First come sports trousers that have thick padding on the hips, followed by high football socks and knee pads. Finally, Sarah Queneherve taped her shoelaces with black tape. Now it’s getting physical. It’s Thursday evening and kin-ball training is starting at Rydenburg Sports Hall. That what? Sarah Quenneherve is now used to asking questions. “People think it has something to do with the chin,” says the 33-year-old.
The kin-ball was invented in Canada in the 1980s and has since spread more or less around the world. “The Japanese are very good. It has become really popular in Asia,” says Sarah Queneherve. On the other hand, in Germany a giant ball game with a diameter of 1.22 meters and a weight of less than a kilogram is almost unknown. A niche sport. According to the online card of the German Kin-Ball Association, SV Sillenbuch is the only club in Baden-Württemberg to offer the game. Sarah Kneherwey is the head of the department and assistant coach there – and also the President of the German Kin-Ball Association for three years. have been.
SV Sillenbuch has included Kin Ball in its program
She and her husband Simon Ordoneau (33) brought the sport with them from their home country of France. “There are too many clubs out there.
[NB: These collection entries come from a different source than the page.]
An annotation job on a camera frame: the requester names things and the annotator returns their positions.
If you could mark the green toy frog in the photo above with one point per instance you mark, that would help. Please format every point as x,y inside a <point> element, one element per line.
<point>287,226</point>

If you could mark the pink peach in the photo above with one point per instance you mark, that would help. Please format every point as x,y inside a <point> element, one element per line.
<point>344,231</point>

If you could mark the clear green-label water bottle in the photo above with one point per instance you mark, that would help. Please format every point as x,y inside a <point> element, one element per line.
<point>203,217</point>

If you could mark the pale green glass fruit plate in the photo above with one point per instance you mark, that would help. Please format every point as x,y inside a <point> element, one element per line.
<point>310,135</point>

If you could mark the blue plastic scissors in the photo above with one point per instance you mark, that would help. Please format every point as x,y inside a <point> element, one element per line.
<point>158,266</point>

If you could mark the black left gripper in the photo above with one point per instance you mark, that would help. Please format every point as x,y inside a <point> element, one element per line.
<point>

Ladies, gentlemen, the kids play there. It’s big,” says Sarah Quenneherv. The couple has been living in Mohringen since 2017. Both are part of the German national team – and at some point they aspired to produce Kin-Ball in their adopted Swabian country. With his idea, he went to the sports clubs to clean the door latches. SV Silenbuch immediately showed interest in including Kin-Ball in his portfolio. “I couldn’t have asked for better support. We two French guys come here and say we have a crazy game,” says the mechanical engineer and smiles broadly. The team game is three of four players each. Played with teams Basic goal: to prevent the ball from hitting the ground.
Sarah Queneherve remembers well how her husband signed her for a European Championship game on the women’s team a few years ago without consulting her. “I didn’t know,” she says. However, she quickly learned the quirky game with the giant ball – and she found it so much fun that she stuck to it. “Earlier I used to play volleyball and handball. If you know team sports, you get it quickly. “The cooperative, the teamwork is great, it gets really exciting when you slide under the ball with all that physical effort. She laughs out loud. “I could talk about Kin-Ball for hours.”
Kin ball is getting more and more popular
Sarah Queneherve has plans. She wants to make Kin-Ball more famous. “We definitely want to grow it,” she says. In February, SVS, a TV production company, was a guest at the Ridenburg Sports Hall to shoot a report for the children’s channel Kika. As president, Sarah Queneherve has also appeared in the ZDF television garden. Kin-ball is now played at sporting projects or in the Stuttgart full day care. In May 2023, the last match day of the Kien-Ball-Bundesliga season will begin in Sielenbuch.